◆ **Task**: Return the material exactly, first line through the line containing "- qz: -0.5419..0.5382", and nothing more. Pictures stay out.
________________
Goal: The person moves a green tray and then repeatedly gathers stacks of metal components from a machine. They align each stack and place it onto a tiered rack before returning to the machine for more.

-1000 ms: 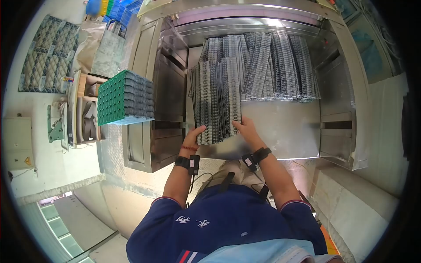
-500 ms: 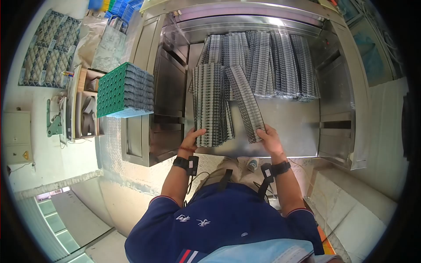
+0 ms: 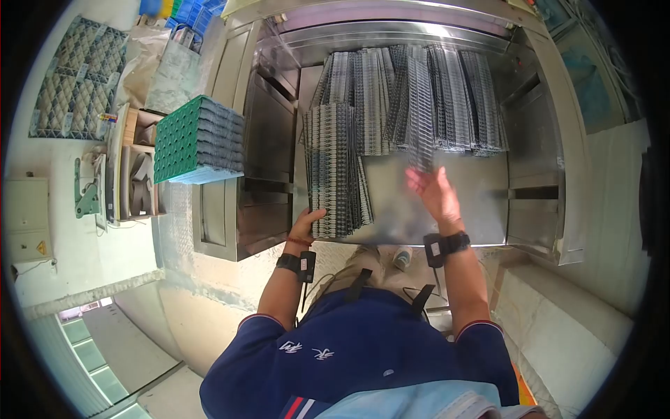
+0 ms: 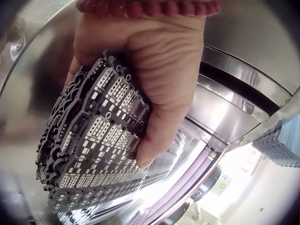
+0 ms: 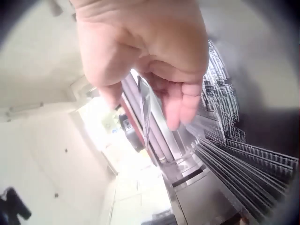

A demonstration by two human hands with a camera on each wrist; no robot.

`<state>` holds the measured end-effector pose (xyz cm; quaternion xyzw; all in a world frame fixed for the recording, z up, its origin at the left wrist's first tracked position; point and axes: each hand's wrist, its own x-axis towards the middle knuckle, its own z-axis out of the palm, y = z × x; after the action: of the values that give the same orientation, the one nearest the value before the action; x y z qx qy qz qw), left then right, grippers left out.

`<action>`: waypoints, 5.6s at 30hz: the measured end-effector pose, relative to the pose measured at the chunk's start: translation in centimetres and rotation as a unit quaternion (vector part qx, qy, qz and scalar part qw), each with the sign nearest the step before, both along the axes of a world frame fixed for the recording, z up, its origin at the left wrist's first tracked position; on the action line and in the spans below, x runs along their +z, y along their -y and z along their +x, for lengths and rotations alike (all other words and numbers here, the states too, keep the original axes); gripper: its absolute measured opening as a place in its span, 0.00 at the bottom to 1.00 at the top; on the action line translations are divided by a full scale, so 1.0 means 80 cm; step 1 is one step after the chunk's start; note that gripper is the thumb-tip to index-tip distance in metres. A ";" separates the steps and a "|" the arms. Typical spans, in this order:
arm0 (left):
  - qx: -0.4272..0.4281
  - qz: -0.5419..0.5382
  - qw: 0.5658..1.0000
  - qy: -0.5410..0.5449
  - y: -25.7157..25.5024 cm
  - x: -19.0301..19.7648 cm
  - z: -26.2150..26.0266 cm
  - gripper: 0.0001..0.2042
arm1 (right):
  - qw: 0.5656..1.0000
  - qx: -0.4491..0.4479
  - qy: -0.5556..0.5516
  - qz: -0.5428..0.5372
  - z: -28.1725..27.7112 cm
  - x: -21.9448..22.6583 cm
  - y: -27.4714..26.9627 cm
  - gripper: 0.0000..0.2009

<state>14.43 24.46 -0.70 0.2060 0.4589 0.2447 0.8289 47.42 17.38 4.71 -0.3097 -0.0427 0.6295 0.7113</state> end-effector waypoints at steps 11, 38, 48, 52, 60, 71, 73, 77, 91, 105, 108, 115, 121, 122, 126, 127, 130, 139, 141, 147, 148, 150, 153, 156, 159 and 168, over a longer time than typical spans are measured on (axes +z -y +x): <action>0.014 -0.014 1.000 -0.002 0.009 -0.016 -0.008 0.22 | 0.906 0.224 0.328 -0.150 -0.070 -0.115 -0.113 0.24; -0.159 0.133 0.976 -0.065 0.076 0.008 0.011 0.32 | 0.936 0.334 0.080 -0.072 -0.120 -0.087 -0.006 0.33; -0.194 0.031 0.977 0.079 0.166 -0.008 0.044 0.30 | 0.878 0.372 0.299 -0.041 -0.089 -0.066 0.046 0.34; -0.182 -0.034 0.973 0.135 0.180 -0.029 0.087 0.27 | 0.750 0.436 0.494 -0.050 -0.050 -0.047 0.036 0.44; -0.264 -0.203 0.932 0.146 0.165 -0.086 0.223 0.14 | 0.514 0.440 0.734 0.054 0.008 0.018 -0.026 0.43; -0.210 -0.220 0.950 0.076 0.141 -0.099 0.285 0.09 | 0.313 0.405 0.857 0.065 -0.007 0.003 -0.004 0.40; -0.274 -0.174 0.945 0.046 0.140 -0.091 0.277 0.10 | 0.282 0.400 0.870 0.055 -0.022 0.009 0.012 0.40; -0.271 -0.255 0.928 0.006 0.144 -0.092 0.269 0.10 | 0.324 0.350 0.876 0.072 -0.026 -0.005 0.031 0.46; -0.368 -0.119 0.915 0.115 0.151 -0.087 0.224 0.12 | 0.287 0.379 0.879 -0.019 -0.042 -0.004 0.038 0.48; -0.305 0.487 0.633 -0.518 0.067 0.059 0.064 0.25 | 0.231 0.253 0.938 0.044 -0.057 -0.044 0.083 0.38; -0.168 0.620 0.585 -0.495 0.045 0.053 0.049 0.37 | 0.241 0.253 0.936 0.036 -0.059 -0.039 0.082 0.37; -0.388 0.650 0.459 -0.464 0.000 0.012 0.064 0.50 | 0.262 0.273 0.926 -0.004 -0.051 -0.035 0.067 0.41; -0.350 0.649 0.491 -0.464 -0.008 0.009 0.061 0.46 | 0.290 0.314 0.904 -0.026 -0.057 -0.026 0.078 0.45; -0.323 0.673 0.467 -0.474 -0.006 0.013 0.062 0.44 | 0.292 0.314 0.903 -0.030 -0.057 -0.026 0.079 0.45; -0.353 0.649 0.519 -0.430 -0.015 -0.001 0.056 0.43 | 0.332 0.304 0.890 -0.073 -0.050 -0.011 0.087 0.47; -0.351 0.638 0.546 -0.414 -0.017 -0.003 0.054 0.43 | 0.341 0.299 0.887 -0.084 -0.046 -0.010 0.092 0.48; -0.339 0.634 0.564 -0.406 -0.014 0.001 0.055 0.42 | 0.349 0.266 0.896 -0.074 -0.031 -0.017 0.112 0.43; -0.323 0.655 0.559 -0.392 -0.015 0.000 0.053 0.44 | 0.482 0.129 0.866 0.029 0.024 -0.042 0.157 0.13; -0.329 0.650 0.567 -0.385 -0.015 -0.003 0.052 0.45 | 0.474 0.095 0.875 0.017 0.025 -0.048 0.161 0.13; -0.330 0.633 0.591 -0.376 -0.015 -0.004 0.050 0.48 | 0.616 0.022 0.779 -0.111 0.006 -0.061 0.175 0.16; -0.323 0.637 0.591 -0.375 -0.015 -0.005 0.050 0.48 | 0.671 -0.003 0.730 -0.133 0.004 -0.073 0.175 0.16; -0.319 0.640 0.591 -0.374 -0.014 -0.007 0.047 0.48 | 0.739 -0.039 0.654 -0.155 -0.001 -0.093 0.174 0.16; -0.315 0.645 0.588 -0.372 -0.016 -0.011 0.046 0.48 | 0.825 -0.092 0.532 -0.166 -0.012 -0.106 0.177 0.15; -0.311 0.652 0.586 -0.366 -0.015 -0.014 0.044 0.48 | 0.864 -0.117 0.464 -0.158 -0.022 -0.099 0.178 0.14; -0.311 0.653 0.592 -0.355 -0.016 -0.017 0.044 0.47 | 0.846 -0.102 0.503 -0.145 -0.023 -0.081 0.185 0.12; -0.332 0.621 0.619 -0.347 -0.021 -0.013 0.046 0.47 | 0.715 -0.022 0.692 -0.096 -0.014 -0.023 0.179 0.05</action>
<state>18.10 26.18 -1.75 0.8797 0.3512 0.0903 0.3076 46.31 3.09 2.87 -0.7266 -0.4556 0.2239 0.4630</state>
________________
◆ **Task response**:
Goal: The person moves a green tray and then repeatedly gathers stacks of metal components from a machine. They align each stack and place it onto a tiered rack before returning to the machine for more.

-1000 ms: 
-500 ms: 
+0 ms: 
+0 ms: 
+0 ms: 

A demonstration by two human hands with a camera on each wrist; no robot.

`<state>` holds the measured end-effector pose (xyz cm; quaternion xyzw; all in a world frame fixed for the recording, z up, its origin at the left wrist's first tracked position; point and axes: each hand's wrist, its own x-axis towards the middle knuckle, its own z-axis out of the palm, y = z × x; after the action: of the values that give the same orientation, the one nearest the value before the action; x y z qx qy qz qw), left then right, grippers left out.

`<action>`: waypoints, 5.6s at 30hz: the measured end-effector pose, relative to the pose measured at the chunk's start: translation in centimetres and rotation as a unit quaternion (vector part qx, qy, qz and scalar part qw), each with the sign nearest the step before, both along the axes of a world frame fixed for the recording, z up, its origin at the left wrist's first tracked position; on the action line and in the spans below, x runs along their +z, y along their -y and z along their +x, for lengths and rotations alike (all other words and numbers here, the states too, keep the original axes); gripper: its absolute measured opening as a place in its span, 0.00 at the bottom to 1.00 at the top; on the action line translations are divided by a full scale, so 1.0 means 80 cm; step 1 is one step after the chunk's start; note that gripper is the thumb-tip to index-tip distance in metres. A ";" separates the steps and a "|" the arms. Typical spans, in this order:
arm0 (left):
  - qx: -0.4272..0.4281
  - qz: -0.5419..0.5382

That brings the answer to completion.